WHAT IS BEING ASKED: For each line of the data that includes the word "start", copy the line.
- - -
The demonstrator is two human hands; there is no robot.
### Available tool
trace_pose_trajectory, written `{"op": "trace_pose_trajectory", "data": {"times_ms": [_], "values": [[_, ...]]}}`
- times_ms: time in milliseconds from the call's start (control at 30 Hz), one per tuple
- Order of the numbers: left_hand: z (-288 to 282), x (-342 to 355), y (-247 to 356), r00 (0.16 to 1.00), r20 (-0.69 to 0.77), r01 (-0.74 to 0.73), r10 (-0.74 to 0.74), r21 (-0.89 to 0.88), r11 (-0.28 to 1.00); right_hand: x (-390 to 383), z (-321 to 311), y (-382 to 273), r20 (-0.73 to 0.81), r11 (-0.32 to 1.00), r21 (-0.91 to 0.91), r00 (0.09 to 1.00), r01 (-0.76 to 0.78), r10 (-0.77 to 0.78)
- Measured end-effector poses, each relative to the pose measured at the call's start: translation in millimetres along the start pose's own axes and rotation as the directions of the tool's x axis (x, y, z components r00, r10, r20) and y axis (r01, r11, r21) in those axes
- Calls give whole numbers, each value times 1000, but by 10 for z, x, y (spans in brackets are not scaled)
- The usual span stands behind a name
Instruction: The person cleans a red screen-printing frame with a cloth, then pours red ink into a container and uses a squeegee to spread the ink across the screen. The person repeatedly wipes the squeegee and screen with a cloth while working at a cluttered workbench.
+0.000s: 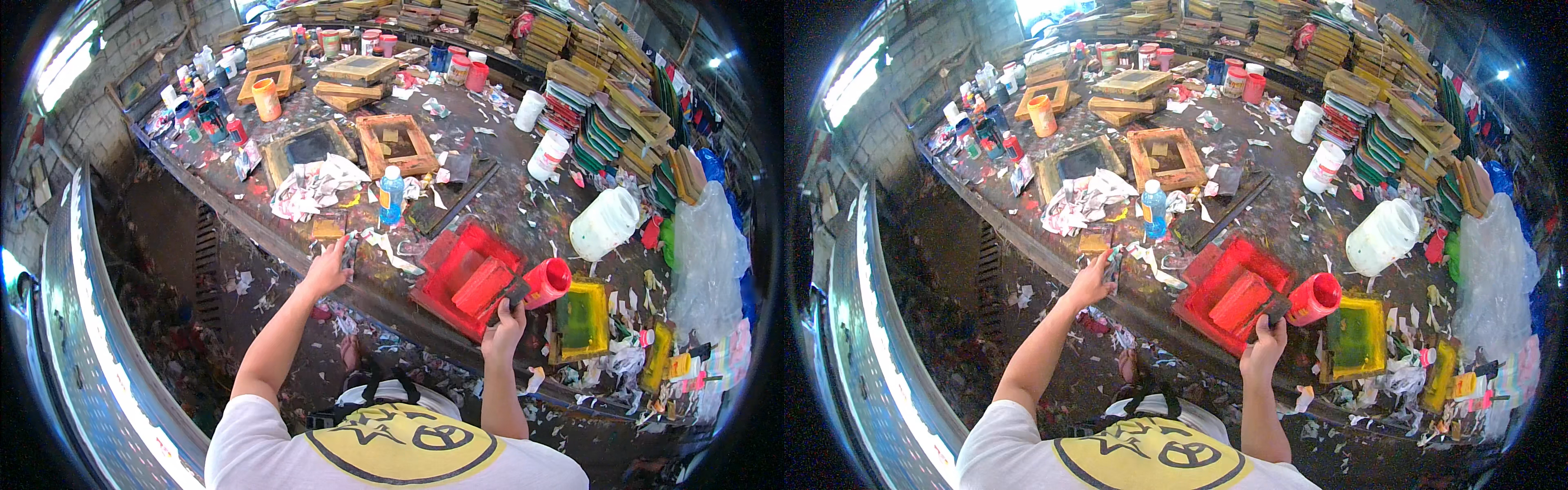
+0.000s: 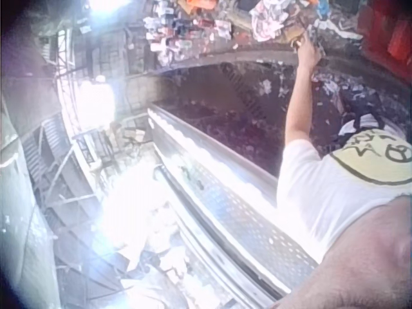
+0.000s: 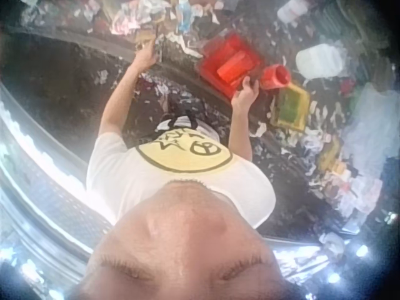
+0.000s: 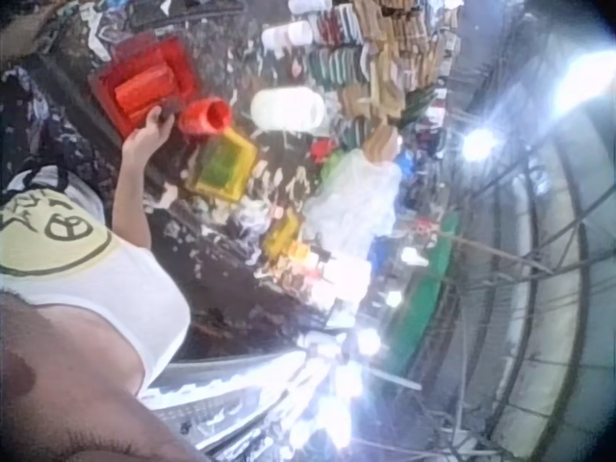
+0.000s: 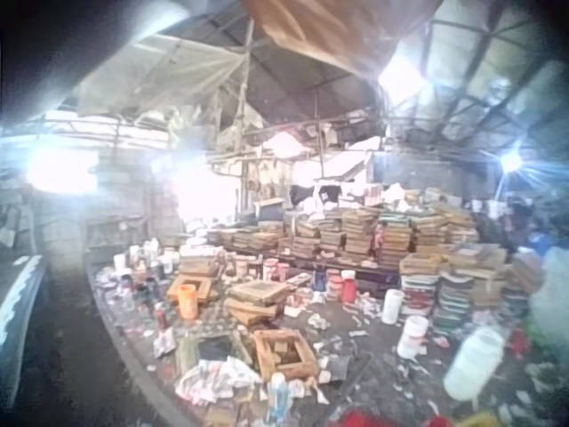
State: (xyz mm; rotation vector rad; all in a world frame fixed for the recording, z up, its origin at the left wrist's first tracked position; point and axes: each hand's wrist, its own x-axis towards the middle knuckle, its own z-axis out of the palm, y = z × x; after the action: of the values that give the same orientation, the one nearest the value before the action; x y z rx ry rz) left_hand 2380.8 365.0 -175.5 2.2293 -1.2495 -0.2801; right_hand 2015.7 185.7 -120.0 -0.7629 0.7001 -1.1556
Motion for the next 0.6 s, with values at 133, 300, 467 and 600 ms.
{"op": "trace_pose_trajectory", "data": {"times_ms": [133,300,467,600], "values": [[76,105,46,993,114,-11,11,0,1000,-89,-48,-87,4,1000,0,1000,-23,23],[202,150,528,952,-271,-224,142,-303,926,-133,-195,-202,4,1000,-28,1000,-10,10],[558,441,691,961,-157,-256,229,-173,951,-220,-192,-353,-46,998,-54,999,-18,16],[735,342,940,984,170,-96,43,318,943,-327,-229,-372,-115,998,-59,993,4,-11]]}}
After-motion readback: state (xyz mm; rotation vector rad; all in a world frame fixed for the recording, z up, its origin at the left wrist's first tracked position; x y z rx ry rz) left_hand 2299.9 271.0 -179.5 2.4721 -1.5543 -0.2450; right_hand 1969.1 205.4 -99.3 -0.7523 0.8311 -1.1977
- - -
ANSWER BELOW:
- times_ms: time in milliseconds from the call's start (control at 30 Hz), one per tuple
- Measured end-effector poses, each relative to the pose measured at the call's start: translation in millimetres along the start pose's own axes and rotation as the directions of the tool's x axis (x, y, z components r00, r10, r20) and y axis (r01, r11, r21) in those axes

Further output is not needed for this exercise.